Radio Opole » Kraj i świat
2022-05-23, 13:20 Autor: PAP

LM siatkarzy - Nawrocki: ZAKSA to ludzie z charakterami do wygrywania

Były trener kadry siatkarek i Skry Bełchatów Jacek Nawrocki uważa, że podstawą sukcesu Zaksy Kędzierzyn-Koźle jest "kapitalny dobór ludzi". "To są siatkarze, którzy mają charaktery do wygrywania i znakomicie sobie radzą w trudnych sytuacjach" - podkreślił.

Grupa Azoty ZAKSA Kędzierzyn-Koźle w niedzielny wieczór po raz drugi z rzędu wygrała Ligę Mistrzów, pokonując w finale włoski Trentino Itas 3:0. Wcześniej drużyna prowadzona przez Gheorghe Cretu zdobyła dublet - Puchar Polski i mistrzostwo kraju. Nawrocki uważa, że najlepszy polski zespół został perfekcyjnie poukładany.


"Ameryki nie odkryję, jeśli powiem, że ZAKSA jest takim zespołem, że im trudniejsza jest sytuacja dla niego, tym lepiej gra. Ważną rolę odgrywa sztab szkoleniowy i klub, to, w jaki sposób jest on prowadzony. Ale najważniejsi w tym wszystkim są ludzie, siatkarze, którzy mają charaktery do wygrywania i znakomicie sobie radzą w tych trudnych sytuacjach. To są osoby stworzone do siatkówki, do sportu. Wiem co mówię, bo część z nich dobrze znam" – powiedział PAP szkoleniowiec.
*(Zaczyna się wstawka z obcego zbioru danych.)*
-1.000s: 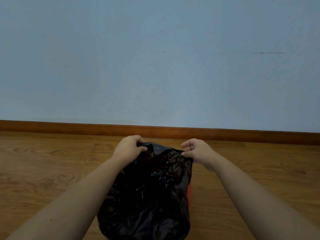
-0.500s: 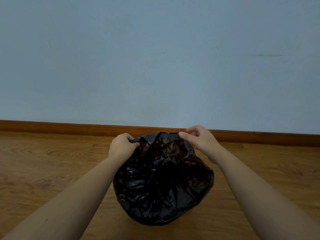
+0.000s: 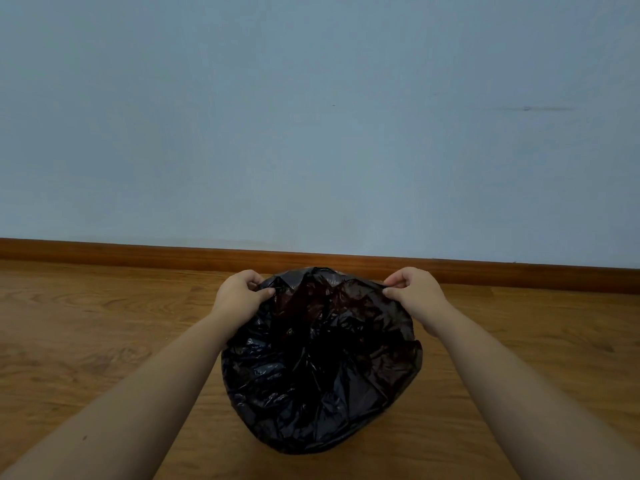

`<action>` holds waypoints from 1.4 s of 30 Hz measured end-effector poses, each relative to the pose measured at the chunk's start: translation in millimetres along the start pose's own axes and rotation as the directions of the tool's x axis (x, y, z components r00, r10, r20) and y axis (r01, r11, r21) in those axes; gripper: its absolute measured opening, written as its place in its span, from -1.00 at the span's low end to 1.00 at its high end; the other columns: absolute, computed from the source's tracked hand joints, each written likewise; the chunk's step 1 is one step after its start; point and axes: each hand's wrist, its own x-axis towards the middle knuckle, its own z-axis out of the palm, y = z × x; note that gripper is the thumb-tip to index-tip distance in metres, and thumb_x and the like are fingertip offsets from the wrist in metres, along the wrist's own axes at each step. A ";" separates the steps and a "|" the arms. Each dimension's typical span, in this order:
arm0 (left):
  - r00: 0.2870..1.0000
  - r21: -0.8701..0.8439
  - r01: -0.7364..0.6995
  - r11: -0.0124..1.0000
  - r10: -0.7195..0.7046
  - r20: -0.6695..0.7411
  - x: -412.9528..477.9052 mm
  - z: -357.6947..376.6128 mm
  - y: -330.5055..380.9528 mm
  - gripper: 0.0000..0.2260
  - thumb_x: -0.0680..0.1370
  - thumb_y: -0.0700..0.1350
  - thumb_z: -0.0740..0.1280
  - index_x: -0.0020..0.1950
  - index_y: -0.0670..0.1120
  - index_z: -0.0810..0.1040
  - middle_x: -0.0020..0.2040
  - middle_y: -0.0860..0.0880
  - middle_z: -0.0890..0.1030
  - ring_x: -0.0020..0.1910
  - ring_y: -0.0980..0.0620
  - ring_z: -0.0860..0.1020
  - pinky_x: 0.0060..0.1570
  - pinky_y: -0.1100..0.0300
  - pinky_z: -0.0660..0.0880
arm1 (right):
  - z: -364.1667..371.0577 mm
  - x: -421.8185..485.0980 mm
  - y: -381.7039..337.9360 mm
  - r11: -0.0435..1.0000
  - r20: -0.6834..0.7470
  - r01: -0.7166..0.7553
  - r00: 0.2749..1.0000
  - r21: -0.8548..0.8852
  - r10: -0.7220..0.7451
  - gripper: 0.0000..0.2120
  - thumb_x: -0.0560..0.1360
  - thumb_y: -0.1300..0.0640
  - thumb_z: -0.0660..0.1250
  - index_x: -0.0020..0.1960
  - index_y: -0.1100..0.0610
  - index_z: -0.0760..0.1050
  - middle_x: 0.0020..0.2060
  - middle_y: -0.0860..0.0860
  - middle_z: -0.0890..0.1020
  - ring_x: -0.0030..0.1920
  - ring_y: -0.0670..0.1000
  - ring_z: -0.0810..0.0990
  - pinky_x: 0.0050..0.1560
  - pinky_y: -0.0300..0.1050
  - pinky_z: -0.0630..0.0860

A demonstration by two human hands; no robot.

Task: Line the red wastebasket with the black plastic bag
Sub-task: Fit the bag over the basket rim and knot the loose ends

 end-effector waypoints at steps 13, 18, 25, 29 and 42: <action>0.992 -0.117 0.105 0.988 -0.112 -0.059 -2.9 -2.7 3.0 -0.88 0.49 -0.14 0.34 -0.17 -0.17 0.48 -0.14 -0.20 0.58 -0.11 -0.19 0.54 -0.14 -0.02 0.49 | -11.2 -3.4 0.1 0.996 -0.093 0.081 0.992 -0.040 -0.084 -0.85 0.51 0.05 0.28 0.03 0.10 0.46 -0.10 -0.05 0.50 -0.09 -0.06 0.45 -0.21 -0.20 0.34; 0.995 -0.041 0.034 0.999 -0.038 -0.097 -4.8 1.5 13.2 -0.88 0.51 -0.09 0.32 -0.14 -0.13 0.45 -0.13 -0.19 0.56 -0.13 -0.19 0.53 -0.15 -0.04 0.49 | -18.5 -11.2 -26.1 0.891 -0.178 0.396 0.882 -0.220 -0.436 -0.83 0.49 0.13 0.30 0.07 0.12 0.47 -0.04 -0.03 0.47 -0.01 -0.09 0.43 -0.07 -0.33 0.31; 0.963 0.120 -0.216 0.969 0.232 -0.137 -15.2 12.0 32.4 -0.86 0.48 -0.09 0.34 -0.20 -0.08 0.41 -0.28 0.02 0.48 -0.20 -0.04 0.45 -0.33 0.15 0.29 | 20.4 -39.0 -36.8 0.669 0.185 0.659 0.746 -0.344 -0.640 -0.84 0.48 0.11 0.30 0.04 0.12 0.49 -0.03 0.04 0.53 0.04 0.03 0.45 0.07 -0.10 0.40; 0.932 0.215 -0.300 0.930 0.334 -0.145 -24.3 14.1 36.9 -0.86 0.46 -0.07 0.35 -0.23 -0.03 0.41 -0.33 0.13 0.45 -0.25 0.03 0.45 -0.39 0.18 0.25 | 41.5 -45.4 -20.6 0.515 0.420 0.694 0.717 -0.503 -0.557 -0.68 0.51 -0.01 0.23 0.21 0.09 0.43 0.14 0.04 0.49 0.17 0.05 0.39 0.15 -0.04 0.36; 0.785 0.361 -0.589 0.723 0.618 0.044 -46.1 -18.4 83.3 -0.90 0.46 -0.11 0.36 -0.12 -0.11 0.49 -0.24 0.02 0.50 -0.20 -0.03 0.48 -0.25 0.20 0.28 | 73.7 -32.7 25.9 0.329 0.511 0.508 0.856 -0.796 -0.085 -0.24 0.45 -0.37 -0.01 0.46 -0.03 -0.23 0.49 0.02 -0.18 0.44 0.11 -0.34 0.36 0.07 -0.42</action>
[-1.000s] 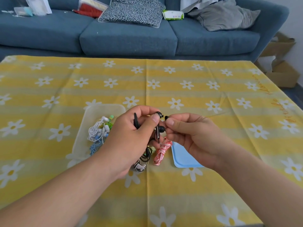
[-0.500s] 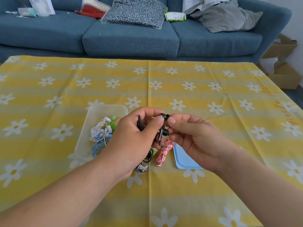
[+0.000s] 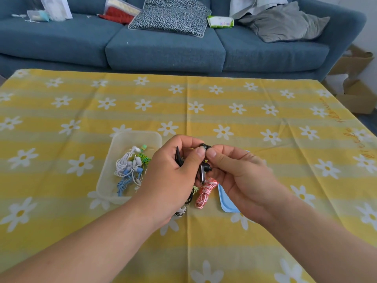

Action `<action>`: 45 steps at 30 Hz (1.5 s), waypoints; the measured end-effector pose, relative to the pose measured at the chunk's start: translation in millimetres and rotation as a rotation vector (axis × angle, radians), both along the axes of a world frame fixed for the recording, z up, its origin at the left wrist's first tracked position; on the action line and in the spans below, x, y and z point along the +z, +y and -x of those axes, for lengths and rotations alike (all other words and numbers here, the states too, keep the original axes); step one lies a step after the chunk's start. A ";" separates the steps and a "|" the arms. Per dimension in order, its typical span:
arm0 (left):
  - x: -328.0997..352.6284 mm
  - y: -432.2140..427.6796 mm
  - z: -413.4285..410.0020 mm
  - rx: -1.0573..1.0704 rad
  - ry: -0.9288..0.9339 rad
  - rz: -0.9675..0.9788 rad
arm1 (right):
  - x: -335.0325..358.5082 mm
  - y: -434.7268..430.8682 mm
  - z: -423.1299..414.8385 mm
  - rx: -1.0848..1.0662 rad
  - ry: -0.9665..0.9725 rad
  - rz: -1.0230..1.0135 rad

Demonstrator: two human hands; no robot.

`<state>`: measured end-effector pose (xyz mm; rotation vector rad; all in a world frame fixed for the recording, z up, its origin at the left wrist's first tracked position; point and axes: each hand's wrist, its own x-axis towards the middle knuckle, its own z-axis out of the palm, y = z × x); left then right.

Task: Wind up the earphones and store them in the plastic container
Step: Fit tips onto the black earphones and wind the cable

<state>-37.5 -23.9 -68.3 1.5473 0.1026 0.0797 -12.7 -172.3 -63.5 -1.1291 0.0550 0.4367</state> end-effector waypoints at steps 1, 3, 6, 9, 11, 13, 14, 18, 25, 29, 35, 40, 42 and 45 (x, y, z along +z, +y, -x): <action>-0.2 0.4 0.2 0.000 0.005 0.002 | -0.4 1.5 0.8 -0.004 0.000 -0.003; -0.3 1.3 0.6 0.000 0.012 0.015 | -1.1 2.5 1.0 -0.020 0.007 0.000; 0.1 1.4 0.0 0.007 0.023 0.034 | -0.6 2.1 0.0 -0.049 0.016 0.031; -0.2 0.9 -0.5 0.024 0.030 0.026 | -0.6 1.3 0.8 -0.098 0.003 0.108; -1.1 1.7 -1.4 0.030 0.030 0.001 | -1.5 0.4 1.9 -0.147 -0.027 0.190; -1.9 2.4 -2.2 0.034 0.025 -0.017 | -2.2 0.1 3.1 -0.172 -0.036 0.212; -2.4 2.8 -2.7 0.038 0.022 -0.026 | -2.1 0.0 3.7 -0.174 -0.023 0.197; -2.2 3.2 -3.5 0.037 0.031 -0.034 | 1.0 0.4 4.8 -0.160 0.052 0.078; -3.0 4.0 -3.2 0.040 0.057 -0.016 | 1.5 -0.7 6.9 -0.157 0.046 0.106; -2.6 3.6 -4.1 0.054 0.052 -0.010 | 0.7 2.9 11.9 -0.090 0.017 0.148; -1.6 4.5 -5.2 0.027 0.110 0.079 | 1.5 -1.0 11.8 -0.067 0.001 0.192; -3.6 2.9 -5.0 0.019 0.140 0.078 | -1.6 -2.2 12.2 -0.063 -0.042 0.262; -4.1 4.3 -6.1 0.001 0.138 0.056 | -2.3 -1.9 12.6 -0.034 -0.041 0.275; -2.7 6.7 -8.5 -0.048 0.132 -0.004 | 1.2 -3.3 12.7 0.001 0.009 0.177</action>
Po sezonie 2020/21 ZAKSA została jednak trochę osłabiona. Odszedł przede wszystko architekt poprzedniego sukcesu trener Nikola Grbic, rozgrywający Benjamin Toniutti dołączył do Jastrzębskiego Węgla, a libero Paweł Zatorski i środkowy Jakub Kochanowski wzmocnili Asseco Resovię Rzeszów.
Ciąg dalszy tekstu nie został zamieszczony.